_Task details_
Everything from the line holding "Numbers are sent" through the last line of the listing needs to be repeated exactly, with no other lines.

_Collected material_
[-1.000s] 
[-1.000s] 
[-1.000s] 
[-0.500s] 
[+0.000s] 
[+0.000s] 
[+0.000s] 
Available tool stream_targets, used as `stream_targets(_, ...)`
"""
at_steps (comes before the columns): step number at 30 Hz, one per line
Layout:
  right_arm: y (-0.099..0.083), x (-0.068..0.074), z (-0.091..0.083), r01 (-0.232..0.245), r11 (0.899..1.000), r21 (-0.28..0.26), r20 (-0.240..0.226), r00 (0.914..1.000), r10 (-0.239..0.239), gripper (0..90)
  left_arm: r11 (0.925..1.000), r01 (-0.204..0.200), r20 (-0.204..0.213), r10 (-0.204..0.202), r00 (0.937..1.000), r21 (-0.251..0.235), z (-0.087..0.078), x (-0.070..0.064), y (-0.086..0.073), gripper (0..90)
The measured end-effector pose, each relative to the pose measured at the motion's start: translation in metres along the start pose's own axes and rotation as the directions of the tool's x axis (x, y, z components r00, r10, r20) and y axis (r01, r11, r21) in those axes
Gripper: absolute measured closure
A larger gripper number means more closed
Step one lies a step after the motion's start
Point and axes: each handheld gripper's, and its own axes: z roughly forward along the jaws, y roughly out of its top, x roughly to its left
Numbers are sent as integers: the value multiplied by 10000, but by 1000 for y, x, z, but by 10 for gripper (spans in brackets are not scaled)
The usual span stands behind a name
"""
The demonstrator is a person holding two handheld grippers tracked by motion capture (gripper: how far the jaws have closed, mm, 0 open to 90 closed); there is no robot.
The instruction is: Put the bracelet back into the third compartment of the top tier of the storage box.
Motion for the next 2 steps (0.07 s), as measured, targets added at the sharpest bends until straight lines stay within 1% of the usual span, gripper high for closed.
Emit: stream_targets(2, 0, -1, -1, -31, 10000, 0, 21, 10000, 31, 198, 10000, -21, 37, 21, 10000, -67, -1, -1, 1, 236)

_Response area_
Numbers are sent as integers: the value multiplied by 10000, but by 1000 for y, x, z, but by 10 for gripper (spans in brackets are not scaled)
The usual span stands behind a name
"""
The demonstrator is a person holding two handheld grippers tracked by motion capture (gripper: how far the jaws have closed, mm, 0 open to 90 closed); there is no robot.
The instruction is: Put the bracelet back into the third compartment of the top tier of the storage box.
Motion for the next 2 steps (0.07 s), as measured, targets added at the sharpest bends until straight lines stay within 1% of the usual span, gripper high for closed.
Emit: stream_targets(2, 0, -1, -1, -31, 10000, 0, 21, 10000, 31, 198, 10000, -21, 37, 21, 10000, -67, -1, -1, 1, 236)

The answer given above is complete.